Ds2 arrived in March. No history of pnd or depression in general. Increasingly I have bad days where everything escalates and out of control. Examples include really shouting at kids and being nasty and snappy, feeling very low with thoughts of hating self, thought of wanting to end things an How I'd go about it (although I don't think I ever would), hitting head on wall, pulling hair out. If I'm honest I've always had this tendency but its been worse lately. But I do have days where I'm fine or can cope. So what I'm worrid about is that by the time I get to see gp I'll be fine and they'll just tell me to pull myself together
Hi, so sorry your struggling at the moment. I can't imagine a dr being insensitive and telling you to pull yourself together, if you feel it would help go to the dr and be really honest. I had PND after the birth of my son and the act of visiting the dr helped me feel I was taking control. Goodluck and take care.
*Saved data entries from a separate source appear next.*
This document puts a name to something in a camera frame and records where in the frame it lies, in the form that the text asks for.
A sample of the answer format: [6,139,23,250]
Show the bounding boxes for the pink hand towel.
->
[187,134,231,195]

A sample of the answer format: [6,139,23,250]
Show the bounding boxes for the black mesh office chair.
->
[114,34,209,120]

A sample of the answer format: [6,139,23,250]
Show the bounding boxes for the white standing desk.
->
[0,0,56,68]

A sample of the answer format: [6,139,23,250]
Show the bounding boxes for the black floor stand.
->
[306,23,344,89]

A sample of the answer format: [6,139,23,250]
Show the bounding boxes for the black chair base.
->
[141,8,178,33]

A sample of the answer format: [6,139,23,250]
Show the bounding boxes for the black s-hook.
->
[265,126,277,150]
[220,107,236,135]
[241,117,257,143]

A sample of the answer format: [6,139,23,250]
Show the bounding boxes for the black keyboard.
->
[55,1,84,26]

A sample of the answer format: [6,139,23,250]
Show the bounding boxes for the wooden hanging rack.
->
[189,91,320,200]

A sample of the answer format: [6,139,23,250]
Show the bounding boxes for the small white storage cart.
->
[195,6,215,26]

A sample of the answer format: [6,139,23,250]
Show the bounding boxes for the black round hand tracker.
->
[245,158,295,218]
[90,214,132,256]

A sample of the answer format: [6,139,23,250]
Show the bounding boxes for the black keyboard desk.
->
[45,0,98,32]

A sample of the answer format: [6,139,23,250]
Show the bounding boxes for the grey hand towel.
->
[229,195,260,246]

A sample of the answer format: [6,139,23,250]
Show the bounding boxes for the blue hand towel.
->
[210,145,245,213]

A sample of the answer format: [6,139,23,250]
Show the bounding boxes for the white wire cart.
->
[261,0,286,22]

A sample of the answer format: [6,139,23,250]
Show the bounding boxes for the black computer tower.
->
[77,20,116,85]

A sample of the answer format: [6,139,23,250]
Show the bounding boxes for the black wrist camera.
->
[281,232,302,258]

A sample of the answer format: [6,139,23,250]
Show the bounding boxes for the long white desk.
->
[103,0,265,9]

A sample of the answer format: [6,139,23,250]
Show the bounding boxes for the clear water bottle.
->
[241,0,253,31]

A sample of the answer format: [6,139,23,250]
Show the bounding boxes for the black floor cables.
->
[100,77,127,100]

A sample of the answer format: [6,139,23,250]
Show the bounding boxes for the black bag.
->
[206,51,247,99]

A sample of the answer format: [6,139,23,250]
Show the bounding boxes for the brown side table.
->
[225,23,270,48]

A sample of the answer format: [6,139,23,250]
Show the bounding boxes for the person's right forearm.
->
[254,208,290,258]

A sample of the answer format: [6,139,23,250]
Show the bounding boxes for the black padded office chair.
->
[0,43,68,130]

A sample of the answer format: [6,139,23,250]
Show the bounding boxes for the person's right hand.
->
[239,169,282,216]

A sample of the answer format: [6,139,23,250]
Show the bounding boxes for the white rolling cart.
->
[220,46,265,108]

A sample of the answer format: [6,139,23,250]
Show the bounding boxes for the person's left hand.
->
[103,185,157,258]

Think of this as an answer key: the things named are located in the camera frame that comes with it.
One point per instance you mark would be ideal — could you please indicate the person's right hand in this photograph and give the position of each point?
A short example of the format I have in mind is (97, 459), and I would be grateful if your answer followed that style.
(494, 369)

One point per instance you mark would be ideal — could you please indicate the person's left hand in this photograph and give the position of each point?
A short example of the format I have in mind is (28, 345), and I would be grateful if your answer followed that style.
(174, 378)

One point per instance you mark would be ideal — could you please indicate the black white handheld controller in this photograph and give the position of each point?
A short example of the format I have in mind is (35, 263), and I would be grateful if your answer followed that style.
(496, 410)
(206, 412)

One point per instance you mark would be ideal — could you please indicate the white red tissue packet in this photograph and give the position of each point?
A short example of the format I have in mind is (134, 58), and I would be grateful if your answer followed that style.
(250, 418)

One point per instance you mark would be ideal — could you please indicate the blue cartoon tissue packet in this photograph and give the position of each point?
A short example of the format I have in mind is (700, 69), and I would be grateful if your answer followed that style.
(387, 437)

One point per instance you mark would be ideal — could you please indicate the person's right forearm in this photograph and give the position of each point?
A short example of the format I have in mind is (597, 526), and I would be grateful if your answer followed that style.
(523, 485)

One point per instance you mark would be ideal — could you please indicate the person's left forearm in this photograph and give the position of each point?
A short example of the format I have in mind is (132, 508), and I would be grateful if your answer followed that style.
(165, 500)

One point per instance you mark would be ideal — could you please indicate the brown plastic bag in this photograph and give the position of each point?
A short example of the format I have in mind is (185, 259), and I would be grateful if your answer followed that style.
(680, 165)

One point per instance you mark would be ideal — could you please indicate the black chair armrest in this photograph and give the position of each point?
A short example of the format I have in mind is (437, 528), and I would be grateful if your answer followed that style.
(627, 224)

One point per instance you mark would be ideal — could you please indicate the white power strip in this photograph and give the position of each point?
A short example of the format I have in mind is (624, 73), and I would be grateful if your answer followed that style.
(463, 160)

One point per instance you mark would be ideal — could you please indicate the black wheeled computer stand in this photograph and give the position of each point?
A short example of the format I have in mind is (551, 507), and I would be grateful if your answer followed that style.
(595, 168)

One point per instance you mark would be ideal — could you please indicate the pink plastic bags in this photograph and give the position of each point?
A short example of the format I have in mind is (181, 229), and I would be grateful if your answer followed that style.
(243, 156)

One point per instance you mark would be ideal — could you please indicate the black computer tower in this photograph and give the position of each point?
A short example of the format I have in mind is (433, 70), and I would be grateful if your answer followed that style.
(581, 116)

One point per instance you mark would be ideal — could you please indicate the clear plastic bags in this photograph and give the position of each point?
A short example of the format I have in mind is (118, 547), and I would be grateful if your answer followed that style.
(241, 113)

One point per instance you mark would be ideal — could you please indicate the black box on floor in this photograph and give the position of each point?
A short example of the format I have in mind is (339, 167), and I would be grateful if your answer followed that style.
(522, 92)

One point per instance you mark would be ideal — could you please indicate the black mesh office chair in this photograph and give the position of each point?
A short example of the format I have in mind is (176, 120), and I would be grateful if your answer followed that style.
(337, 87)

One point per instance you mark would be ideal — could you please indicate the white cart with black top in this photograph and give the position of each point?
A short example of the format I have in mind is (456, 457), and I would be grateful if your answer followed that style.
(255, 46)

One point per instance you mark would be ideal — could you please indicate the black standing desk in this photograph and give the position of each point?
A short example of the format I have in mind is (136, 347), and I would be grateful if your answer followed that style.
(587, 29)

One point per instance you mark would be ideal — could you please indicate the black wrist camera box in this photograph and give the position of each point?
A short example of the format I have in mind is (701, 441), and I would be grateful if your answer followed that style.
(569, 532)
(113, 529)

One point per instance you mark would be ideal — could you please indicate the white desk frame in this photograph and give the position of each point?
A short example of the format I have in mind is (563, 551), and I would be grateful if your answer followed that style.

Sometimes it can be a real challenge to seperate normal healthy up and down emotions to that that are maybe not so normal, or the result own pnd/illness.
The best thing is to talk and work through them with somebody. What about your dp/dh? Has he noticed a change? Those around you will probably notice changes in your behaviour way before you do. Sometime one can escalate and can be in so deep before you even realise you have not been yourself. Reflect on those situations where you have say got cross with your dcs, or felt down. Do you look back and feel as though you were over reacting? Or do you look back and see that you were in control of your emotions, you were just cross/sad/stressed.
If these emotions and feelings are becoming a problem, or you have more down days than good, or are just a little concerned, then most def go and see your gp. Explain how you've been feeling but also how you have good days too. its good to talk.